Experimental approach: Cardiac mitochondria from Wistar rats were isolated after in vivo I/R with or without APoC (1.4%-vol isoflurane, 1 minimum alveolar concentration), and mitochondrial permeability transition pore (mPTP) opening, mitochondrial membrane potential (DeltaPsi(m)), and oxygen consumption were assessed. In isolated cardiomyocytes and isolated mitochondria I/R injury was produced in vitro, with or without APoC (0.5 mM isoflurane). Intracellular Ca(2+), pH(m), pH(i) and DeltaPsi(m) were monitored with SNARF-1, TMRE and fluo-4, respectively. Myocyte survival was assessed when APoC was induced at pH 7.4 and 7.8. In isolated mitochondria oxygen consumption and ATP synthesis were measured.
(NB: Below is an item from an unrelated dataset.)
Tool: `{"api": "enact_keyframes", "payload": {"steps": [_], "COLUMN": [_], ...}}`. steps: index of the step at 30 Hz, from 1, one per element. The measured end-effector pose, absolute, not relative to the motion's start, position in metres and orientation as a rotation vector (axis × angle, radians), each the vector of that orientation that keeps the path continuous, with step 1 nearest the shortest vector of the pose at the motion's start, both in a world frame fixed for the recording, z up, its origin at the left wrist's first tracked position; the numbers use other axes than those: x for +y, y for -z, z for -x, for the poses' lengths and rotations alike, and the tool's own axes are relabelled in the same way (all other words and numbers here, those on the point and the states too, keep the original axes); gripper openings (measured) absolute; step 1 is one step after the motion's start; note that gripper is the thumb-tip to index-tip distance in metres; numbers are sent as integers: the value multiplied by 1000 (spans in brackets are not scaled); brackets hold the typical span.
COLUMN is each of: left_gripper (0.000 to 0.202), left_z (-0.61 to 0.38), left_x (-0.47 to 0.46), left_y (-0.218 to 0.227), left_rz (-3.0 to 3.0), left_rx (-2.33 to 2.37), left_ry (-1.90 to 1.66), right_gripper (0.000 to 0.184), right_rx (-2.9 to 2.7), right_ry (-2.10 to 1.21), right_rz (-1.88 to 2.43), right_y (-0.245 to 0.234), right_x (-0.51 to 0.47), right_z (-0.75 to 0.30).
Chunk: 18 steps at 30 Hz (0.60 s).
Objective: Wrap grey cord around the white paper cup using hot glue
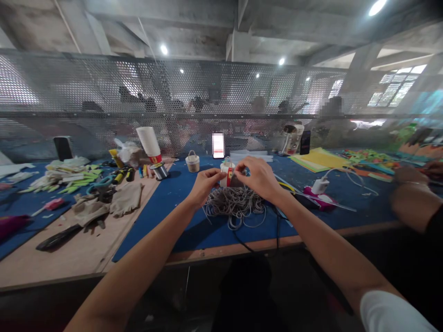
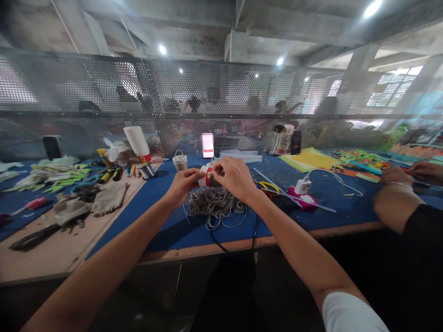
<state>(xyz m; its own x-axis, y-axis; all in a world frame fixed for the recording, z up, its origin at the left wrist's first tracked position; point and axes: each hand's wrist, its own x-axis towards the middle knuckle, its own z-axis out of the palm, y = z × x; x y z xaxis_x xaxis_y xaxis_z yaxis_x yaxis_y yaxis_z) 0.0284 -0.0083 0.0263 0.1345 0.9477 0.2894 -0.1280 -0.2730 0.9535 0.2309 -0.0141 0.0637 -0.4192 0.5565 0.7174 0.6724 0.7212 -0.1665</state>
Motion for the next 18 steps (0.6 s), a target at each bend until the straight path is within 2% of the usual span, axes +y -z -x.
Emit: {"api": "enact_keyframes", "payload": {"steps": [5,11,18], "left_gripper": [25,24,24], "left_z": [-28,-27,-25], "left_x": [-10,-8,-4], "left_y": [-27,-23,-21], "left_rz": [-1413,-1457,-1516], "left_rx": [852,820,779], "left_ry": [-1318,-1297,-1301], "right_gripper": [5,19,14], "right_rx": [-2143,-2077,-2050], "right_ry": [187,73,70], "right_rz": [886,901,944], "right_y": [-63,-61,-60], "right_x": [-6,-3,-2], "right_z": [-230,-227,-226]}}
Key results: In vivo APoC protected against mPTP opening, slowed mitochondrial respiration and depolarized mitochondria. APoC decreased the number of hypercontracted cardiomyocytes at pH 7.4, but not at pH 7.8. APoC attenuated intracellular Ca(2+) accumulation, maintained lower pH(m), and preserved DeltaPsi(m) during reoxygenation. Isoflurane did not affect the regulation of cytosolic pH. In mitochondria, APoC preserved ATP production rate and respiration.
Conclusions and implications: At reperfusion, APoC inhibited mitochondrial respiration, depolarized mitochondria and acidified pH(m). These events may lead to inhibition of mPTP opening and, consequently, to preserved DeltaPsi(m) and ATP synthesis. This reduces intracellular Ca(2+) overload and cell death.